[What this task involves]: Return the data below unchanged, without images.
=====
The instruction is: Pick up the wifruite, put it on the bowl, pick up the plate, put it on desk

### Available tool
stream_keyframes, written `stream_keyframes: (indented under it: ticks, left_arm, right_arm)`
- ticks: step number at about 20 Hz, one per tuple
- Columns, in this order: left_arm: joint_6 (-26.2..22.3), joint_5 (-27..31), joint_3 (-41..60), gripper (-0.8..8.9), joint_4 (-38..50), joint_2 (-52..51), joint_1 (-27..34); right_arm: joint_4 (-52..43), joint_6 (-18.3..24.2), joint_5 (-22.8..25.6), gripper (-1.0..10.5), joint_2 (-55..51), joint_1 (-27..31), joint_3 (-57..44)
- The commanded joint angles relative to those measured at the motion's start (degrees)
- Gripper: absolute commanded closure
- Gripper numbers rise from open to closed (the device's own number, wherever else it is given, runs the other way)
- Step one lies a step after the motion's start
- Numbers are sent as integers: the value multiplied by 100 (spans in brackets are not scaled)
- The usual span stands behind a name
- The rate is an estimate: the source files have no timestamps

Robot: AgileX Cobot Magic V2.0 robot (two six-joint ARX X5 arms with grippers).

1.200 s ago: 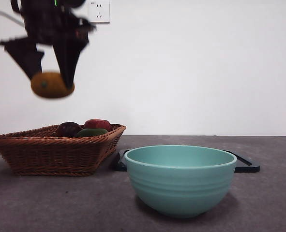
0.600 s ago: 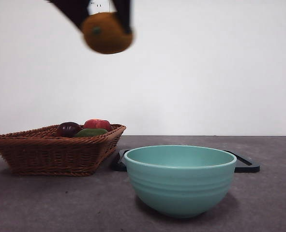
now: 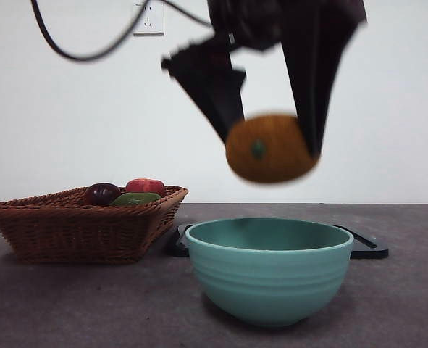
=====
[Task result]:
The instruction is: Pick up the wifruite, put it on the bowl, pick up the plate, put it on desk

### Available tool
stream_keyframes, written `stream_keyframes: (indented under it: ticks, left_arm, right_arm)`
- ticks: step number at about 20 Hz, one per tuple
- Columns, in this order: left_arm: joint_6 (-26.2..22.3), joint_5 (-27..31), joint_3 (-41..60), gripper (-0.8..8.9), joint_4 (-38..50), joint_2 (-52..51), joint_1 (-27..34); right_arm: joint_4 (-52..43), joint_6 (-18.3..24.2), joint_5 (-22.8..25.6), gripper (-1.0..10.5), joint_2 (-55..51), joint_1 (-27..31), joint_3 (-57..44)
- The commanded joint angles relative to those measured at the motion's start (degrees)
- Gripper: absolute commanded closure
- Gripper numbers rise from open to closed (the device's own number, wherever else it is given, runs the other way)
- Step one lies a step after the motion's start
- Numbers are sent as integers: the value multiplied by 100 (spans in brackets are not scaled)
- The usual span stands behind a name
- The rate is an estimate: the source files have no timestamps

Robot: AgileX Cobot Magic V2.0 robot (two six-joint ARX X5 arms with grippers).

1.200 s ago: 
0.600 s ago: 
now: 

No other output was requested.